Eu estava de rastos de eufórica, com a energia que corria dentro de mim. O facto é que, a partir dali deixei de sentir raiva. Sentia-me mais leve e pronta para aceitar o que viesse. As vozes da outra já não tinham eco em mim, já não me atingiam.

 

Às 23,45 do dia dez de Setembro de 1991 eu completava 39 anos de idade. Poucas horas depois, na manhã do dia seguinte, mais propriamente a 11 de Setembro de 1991, as estrelas respondiam ao meu chamado, traziam o meu "presente" e a Lurdes realizava o seu sonho por inteiro - a Beatriz nascia.

 

A Beatriz é hoje uma jovem linda, inteligente e saudável. A Beatriz é a prova viva de que as energias negativas se diluem quando confrontadas com as energias positivas. A Beatriz nunca me fará esquecer que um dia, em nome da amizade incondicional, da luz, do amor e da alegria eu consegui falar com as estrelas.

 

A Beatriz esteve lá desde o início. Todo o tempo ela foi testemunha de que quando queremos alguma coisa com muito amor, mais do que tudo, é preciso acreditar.

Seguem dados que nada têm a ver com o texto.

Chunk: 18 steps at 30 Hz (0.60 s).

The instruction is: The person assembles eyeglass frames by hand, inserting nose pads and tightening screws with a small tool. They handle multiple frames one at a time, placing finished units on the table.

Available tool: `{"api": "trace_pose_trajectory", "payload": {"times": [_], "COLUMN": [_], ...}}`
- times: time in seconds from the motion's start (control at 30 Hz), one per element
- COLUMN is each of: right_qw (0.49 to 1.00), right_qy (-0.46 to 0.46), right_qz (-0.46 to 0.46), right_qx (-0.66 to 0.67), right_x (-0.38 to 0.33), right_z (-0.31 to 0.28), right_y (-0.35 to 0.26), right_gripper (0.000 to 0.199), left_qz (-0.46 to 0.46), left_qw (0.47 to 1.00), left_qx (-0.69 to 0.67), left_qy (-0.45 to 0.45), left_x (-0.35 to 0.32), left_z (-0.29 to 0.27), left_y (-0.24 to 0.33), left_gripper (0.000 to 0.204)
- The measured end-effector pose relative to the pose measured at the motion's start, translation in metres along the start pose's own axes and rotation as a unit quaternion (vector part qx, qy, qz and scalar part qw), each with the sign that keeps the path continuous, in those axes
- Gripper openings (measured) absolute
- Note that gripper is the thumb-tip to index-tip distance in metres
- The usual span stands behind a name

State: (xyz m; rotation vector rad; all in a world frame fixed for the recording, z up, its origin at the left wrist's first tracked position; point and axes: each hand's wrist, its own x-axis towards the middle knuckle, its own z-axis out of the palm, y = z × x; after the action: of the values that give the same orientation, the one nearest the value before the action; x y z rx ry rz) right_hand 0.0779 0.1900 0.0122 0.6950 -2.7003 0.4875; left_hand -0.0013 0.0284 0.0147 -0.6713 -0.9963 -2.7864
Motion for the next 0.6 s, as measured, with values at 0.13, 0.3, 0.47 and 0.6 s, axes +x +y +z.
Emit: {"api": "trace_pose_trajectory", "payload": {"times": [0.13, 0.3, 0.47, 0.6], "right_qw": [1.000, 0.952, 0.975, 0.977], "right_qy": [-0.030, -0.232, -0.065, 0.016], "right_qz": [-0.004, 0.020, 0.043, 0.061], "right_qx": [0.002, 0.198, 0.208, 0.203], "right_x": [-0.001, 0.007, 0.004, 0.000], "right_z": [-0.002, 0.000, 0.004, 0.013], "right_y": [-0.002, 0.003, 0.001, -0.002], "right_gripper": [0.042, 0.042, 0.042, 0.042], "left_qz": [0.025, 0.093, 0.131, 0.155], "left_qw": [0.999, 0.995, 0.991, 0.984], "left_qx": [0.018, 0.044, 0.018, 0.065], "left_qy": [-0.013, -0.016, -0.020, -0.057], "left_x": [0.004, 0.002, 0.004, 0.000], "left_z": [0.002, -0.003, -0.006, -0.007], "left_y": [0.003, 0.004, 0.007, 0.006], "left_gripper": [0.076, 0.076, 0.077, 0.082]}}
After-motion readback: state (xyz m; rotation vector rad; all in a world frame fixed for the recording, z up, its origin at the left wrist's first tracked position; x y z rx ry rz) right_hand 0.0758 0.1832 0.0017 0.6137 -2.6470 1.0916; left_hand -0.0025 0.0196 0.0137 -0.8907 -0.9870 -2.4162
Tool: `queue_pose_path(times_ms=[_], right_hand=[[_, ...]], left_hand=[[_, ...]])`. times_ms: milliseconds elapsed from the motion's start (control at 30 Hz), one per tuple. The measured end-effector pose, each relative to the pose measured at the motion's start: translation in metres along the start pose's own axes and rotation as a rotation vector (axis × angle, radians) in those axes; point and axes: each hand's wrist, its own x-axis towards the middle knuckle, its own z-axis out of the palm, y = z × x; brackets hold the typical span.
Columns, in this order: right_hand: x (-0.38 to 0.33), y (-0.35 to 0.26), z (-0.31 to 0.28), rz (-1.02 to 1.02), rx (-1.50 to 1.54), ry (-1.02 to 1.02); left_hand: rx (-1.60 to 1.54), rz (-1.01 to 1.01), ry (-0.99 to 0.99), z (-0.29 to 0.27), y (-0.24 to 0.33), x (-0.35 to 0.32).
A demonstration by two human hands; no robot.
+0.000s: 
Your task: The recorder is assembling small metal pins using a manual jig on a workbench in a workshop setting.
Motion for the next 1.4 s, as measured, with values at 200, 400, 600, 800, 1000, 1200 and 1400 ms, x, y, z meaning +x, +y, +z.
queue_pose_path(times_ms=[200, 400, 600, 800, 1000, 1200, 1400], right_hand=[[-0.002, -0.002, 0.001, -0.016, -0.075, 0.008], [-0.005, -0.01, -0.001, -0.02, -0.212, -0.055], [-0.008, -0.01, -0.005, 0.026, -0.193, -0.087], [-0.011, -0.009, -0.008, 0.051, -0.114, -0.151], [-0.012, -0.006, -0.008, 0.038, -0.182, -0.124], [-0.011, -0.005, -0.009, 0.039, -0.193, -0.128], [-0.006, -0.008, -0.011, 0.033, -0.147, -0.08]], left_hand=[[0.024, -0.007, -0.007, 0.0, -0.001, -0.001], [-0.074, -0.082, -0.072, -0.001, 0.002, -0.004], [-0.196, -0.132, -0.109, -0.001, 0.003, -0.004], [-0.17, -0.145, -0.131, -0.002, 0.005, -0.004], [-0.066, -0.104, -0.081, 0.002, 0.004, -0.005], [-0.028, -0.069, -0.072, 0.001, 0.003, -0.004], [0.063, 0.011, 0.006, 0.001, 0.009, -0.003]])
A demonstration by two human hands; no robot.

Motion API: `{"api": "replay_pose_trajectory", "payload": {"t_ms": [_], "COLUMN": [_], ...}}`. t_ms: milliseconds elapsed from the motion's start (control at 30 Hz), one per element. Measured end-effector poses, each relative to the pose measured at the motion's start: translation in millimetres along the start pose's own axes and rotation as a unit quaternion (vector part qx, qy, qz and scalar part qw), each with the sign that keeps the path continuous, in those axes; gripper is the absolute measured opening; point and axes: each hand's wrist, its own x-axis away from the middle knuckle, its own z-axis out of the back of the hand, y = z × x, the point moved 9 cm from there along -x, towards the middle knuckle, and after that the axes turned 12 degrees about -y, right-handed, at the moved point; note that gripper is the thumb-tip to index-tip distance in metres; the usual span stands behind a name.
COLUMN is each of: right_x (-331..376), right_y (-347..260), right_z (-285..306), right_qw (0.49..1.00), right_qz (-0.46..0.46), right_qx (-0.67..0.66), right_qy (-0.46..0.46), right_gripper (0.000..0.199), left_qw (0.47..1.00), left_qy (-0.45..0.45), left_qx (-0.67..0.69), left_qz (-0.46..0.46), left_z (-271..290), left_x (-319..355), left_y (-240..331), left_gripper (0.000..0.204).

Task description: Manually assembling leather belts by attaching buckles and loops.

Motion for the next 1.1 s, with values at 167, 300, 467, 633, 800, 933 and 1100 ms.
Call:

(A história que acabei de descrever, verídica como tudo o que estará contido neste blogue, além da importância que teve no plano físico, teve um reflexo extremamente relevante no plano espiritual. Da mesma maneira que a Beatriz esteve lá todo o tempo, porque a médica se enganou, fazendo da questão uma verdade intemporal, uma verdade absoluta, completamente alheia à vontade e aos desejos humanos, também as estrelas estavam lá todo o tempo. Depois disto, pode dizer-se que aprendi a falar com as estrelas. Aprendi a reparar na sua existência plena, com todo o poder que elas encerram. Aprendi que elas são a luz que nos ilumina, que nos fornece a energia que nos alimenta física e espiritualmente e que nos guia pela eternidade. Elas não estão lá apenas em noites especiais quando, casualmente olhamos para o céu, numa daquelas noites que as achamos únicas. Elas estão e são o nosso tecto, a nossa casa e o nosso encontro com elas pertence ao passado, presente e futuro. Elas passaram a abrilhantar a minha vida e o meu caminho, porque eu me tornei perfeitamente consciente, não só da sua existência como da sua presença. A partir daí fiquei mais rica espiritualmente. O meu elo com o Divino estava selado e a minha gratidão e respeito pela vida são eternos.)